Quebec History Marianopolis College


Date Published:
September 2009

Documents de l’histoire du Québec / Quebec History Documents

 

Quebec and Confederation

 

The Scheme of Confederation

[1864]

 

We said yesterday that we did not see, in the scheme of Union prepared by the Conference, the faults and the germs of future trouble which would have existed in a Union on the plan of the United States. There is good cause for the distinction which we drew, as we believe a brief explanation will show.

For this purpose we desire first to call the attention of our readers to the position of the two races in Lower Canada. In some degree our arguments apply to the people of all the colonies, but our own is the strongest example. The French Canadians view with a very natural distrust their absorption into a state nearly two-thirds Protestant, and much more than two-thirds speaking the English tongue. The British Canadians have feared, not with less show of reason, the confiding to a Lower Canada local legislature, made up of four-fifths French Canadians – interests of theirs which they regard as of great importance. Our statesmen were forced to set to work to reconcile these conflicting views and furnish to each section of the population grounds of confidence in protection from hostile legislation. It was very well of Sir Richard Macdonnell to deprecate a union full of checks and guarantees bred of distrust, and to urge us to mutual confidence. It was very genial and pleasant in an after-dinner speech, but not exactly statesmanship! The British people are very loyal to the Crown, but their Constitution is one of jealous checks and guarantees against regal power. A young lady may love her intended never so much and be ready to trust him in all things, yet her papa or guardian, however, willingly assenting to the match, looks not the less sharply after the marriage settlements. Mutual confidence and esteem are good things, but prudence and forethought are also very good things.

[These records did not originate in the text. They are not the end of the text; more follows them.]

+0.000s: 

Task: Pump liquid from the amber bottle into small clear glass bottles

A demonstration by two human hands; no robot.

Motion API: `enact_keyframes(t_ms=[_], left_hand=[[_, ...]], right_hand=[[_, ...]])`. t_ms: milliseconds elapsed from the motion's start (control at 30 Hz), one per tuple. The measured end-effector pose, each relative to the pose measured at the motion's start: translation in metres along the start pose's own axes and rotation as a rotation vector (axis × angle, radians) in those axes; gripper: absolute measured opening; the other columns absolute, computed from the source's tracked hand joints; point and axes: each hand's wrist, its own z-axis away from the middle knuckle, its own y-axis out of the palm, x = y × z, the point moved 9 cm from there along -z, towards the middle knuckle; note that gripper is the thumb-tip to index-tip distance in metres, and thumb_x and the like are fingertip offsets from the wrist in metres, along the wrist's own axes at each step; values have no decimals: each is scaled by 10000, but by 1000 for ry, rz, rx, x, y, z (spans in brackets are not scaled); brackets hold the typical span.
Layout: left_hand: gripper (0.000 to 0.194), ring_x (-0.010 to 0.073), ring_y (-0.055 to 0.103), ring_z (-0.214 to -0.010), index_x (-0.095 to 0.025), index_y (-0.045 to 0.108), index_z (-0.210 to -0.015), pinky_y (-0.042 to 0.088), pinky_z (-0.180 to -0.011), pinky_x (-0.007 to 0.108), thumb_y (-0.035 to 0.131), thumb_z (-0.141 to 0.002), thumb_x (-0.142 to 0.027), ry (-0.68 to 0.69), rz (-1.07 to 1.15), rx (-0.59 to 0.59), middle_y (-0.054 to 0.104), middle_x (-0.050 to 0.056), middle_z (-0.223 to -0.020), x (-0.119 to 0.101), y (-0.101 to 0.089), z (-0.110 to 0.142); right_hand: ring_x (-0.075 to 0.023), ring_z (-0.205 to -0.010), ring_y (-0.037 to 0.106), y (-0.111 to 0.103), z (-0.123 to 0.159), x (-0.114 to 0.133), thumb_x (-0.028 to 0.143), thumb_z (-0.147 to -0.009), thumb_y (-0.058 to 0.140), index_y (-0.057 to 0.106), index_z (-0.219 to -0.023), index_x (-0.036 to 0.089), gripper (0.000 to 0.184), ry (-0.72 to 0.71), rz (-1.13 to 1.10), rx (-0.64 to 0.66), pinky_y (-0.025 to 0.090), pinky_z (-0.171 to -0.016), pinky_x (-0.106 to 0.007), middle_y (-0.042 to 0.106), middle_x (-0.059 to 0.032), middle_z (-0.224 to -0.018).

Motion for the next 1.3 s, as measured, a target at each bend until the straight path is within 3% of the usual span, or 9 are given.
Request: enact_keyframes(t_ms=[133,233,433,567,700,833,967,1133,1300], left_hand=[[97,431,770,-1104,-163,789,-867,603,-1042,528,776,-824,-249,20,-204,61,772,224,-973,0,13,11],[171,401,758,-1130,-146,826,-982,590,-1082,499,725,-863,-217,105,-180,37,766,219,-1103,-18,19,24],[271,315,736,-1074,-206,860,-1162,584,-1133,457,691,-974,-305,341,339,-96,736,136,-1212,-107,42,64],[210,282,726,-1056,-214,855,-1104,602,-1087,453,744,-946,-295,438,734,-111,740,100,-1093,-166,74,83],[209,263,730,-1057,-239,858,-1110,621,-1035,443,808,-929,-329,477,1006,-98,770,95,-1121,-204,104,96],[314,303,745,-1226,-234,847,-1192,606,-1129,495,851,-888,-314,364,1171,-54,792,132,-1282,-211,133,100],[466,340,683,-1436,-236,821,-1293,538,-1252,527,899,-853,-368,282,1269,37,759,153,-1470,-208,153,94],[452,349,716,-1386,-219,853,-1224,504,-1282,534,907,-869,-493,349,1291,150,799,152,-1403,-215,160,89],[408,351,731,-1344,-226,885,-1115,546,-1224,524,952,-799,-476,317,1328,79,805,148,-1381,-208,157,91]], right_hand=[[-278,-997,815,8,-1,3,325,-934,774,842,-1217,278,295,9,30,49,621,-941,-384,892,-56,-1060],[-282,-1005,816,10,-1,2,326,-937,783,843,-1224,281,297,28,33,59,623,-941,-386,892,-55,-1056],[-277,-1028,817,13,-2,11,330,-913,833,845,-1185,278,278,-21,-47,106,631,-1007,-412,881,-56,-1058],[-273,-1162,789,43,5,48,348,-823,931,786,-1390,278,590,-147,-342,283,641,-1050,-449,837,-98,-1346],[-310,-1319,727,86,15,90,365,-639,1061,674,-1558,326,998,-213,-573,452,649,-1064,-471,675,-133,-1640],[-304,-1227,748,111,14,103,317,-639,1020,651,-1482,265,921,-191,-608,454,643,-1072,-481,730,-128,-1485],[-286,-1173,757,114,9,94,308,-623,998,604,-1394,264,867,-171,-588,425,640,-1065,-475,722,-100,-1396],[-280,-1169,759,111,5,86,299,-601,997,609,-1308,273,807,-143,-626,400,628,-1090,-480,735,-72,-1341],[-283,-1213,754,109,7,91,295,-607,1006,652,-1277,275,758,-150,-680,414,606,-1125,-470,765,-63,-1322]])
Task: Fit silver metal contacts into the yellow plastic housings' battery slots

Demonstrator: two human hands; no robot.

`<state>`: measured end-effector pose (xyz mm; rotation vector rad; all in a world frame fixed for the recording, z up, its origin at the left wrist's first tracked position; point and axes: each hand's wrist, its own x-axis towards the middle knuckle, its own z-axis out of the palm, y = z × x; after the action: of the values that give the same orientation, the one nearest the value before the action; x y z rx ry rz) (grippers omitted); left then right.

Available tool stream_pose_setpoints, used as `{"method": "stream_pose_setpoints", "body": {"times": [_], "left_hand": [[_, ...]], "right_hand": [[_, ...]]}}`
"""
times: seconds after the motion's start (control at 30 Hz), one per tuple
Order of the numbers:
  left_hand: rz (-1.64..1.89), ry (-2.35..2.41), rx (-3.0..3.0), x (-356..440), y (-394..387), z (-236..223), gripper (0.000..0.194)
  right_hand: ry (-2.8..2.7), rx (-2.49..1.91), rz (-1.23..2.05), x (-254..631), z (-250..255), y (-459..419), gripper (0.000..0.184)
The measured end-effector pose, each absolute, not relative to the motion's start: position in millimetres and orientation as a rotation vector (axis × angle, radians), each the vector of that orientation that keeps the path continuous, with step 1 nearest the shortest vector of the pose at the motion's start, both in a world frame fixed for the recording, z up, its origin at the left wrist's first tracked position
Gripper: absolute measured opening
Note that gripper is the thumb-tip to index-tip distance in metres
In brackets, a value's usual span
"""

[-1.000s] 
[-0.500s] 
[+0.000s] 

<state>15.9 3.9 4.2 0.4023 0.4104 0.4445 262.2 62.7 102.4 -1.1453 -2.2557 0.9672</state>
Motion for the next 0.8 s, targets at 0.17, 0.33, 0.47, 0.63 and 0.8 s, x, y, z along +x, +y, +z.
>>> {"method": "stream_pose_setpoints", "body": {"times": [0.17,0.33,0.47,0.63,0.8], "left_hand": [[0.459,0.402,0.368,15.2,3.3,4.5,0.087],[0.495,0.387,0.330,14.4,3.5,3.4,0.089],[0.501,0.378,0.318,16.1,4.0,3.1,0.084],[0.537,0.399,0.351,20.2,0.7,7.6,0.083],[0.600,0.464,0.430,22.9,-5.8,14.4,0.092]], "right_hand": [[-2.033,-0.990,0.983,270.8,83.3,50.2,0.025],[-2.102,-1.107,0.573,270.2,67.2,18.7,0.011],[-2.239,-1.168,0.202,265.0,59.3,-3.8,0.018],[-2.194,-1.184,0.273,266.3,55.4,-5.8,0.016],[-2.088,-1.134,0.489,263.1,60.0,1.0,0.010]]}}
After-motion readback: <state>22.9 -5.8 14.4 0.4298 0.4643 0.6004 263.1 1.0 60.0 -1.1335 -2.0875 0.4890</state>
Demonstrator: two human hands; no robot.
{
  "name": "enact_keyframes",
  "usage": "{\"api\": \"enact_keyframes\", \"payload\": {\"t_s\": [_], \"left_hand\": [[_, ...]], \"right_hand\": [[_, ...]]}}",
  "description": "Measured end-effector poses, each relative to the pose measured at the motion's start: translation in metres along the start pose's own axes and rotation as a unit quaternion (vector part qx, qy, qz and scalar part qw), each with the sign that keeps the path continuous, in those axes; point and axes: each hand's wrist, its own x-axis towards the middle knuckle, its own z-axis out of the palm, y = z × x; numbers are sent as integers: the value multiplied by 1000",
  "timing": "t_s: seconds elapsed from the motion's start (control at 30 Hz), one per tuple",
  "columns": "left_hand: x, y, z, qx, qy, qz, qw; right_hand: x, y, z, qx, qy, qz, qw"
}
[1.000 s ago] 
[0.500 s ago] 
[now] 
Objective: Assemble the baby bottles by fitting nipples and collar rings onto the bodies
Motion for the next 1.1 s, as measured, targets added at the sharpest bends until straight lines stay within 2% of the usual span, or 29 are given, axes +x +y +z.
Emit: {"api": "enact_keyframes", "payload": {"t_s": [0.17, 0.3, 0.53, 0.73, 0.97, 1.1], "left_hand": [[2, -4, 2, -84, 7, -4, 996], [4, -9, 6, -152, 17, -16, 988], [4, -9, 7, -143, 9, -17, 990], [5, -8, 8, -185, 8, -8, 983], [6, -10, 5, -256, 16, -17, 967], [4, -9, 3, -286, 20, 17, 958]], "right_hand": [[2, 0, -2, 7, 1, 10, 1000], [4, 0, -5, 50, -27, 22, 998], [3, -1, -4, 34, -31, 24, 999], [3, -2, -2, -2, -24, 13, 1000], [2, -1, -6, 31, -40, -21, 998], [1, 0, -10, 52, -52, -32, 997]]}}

The French Canadians have professed a fear for their religion; for their language; for their institutions – by which, we suppose, they mean their civil law, now shortly to be embodied in a code. Their religion is protected by treaty. It never could be successfully assailed while the Sovereign of Great Britain is recognized as our supreme authority. That is solemnly done in the proposed Constitutional Act. It will be in less danger from the new Parliament, which clearly renounces all right to touch it, than from a continuance of the present Canadian Union with increased representation to the Western section, a change which has now become inevitable.

The use of their language in the general Parliament and in Lower Canada is guaranteed to them by the scheme drafted by the Conference. Their local institutions, shared in common with us, are to be protected by a legal legislature and local judiciary vested with full powers for that purpose. Whence then and to what interest can they look for danger? It is the mere chimera of zealots or the distempered fancy of boys that breeds any terror among the French Canadian people. Some cunning men feign a fear they do not feel (?) in order to breed distrust and hinder this scheme, because it is at once Ministerial and anti-annexationist.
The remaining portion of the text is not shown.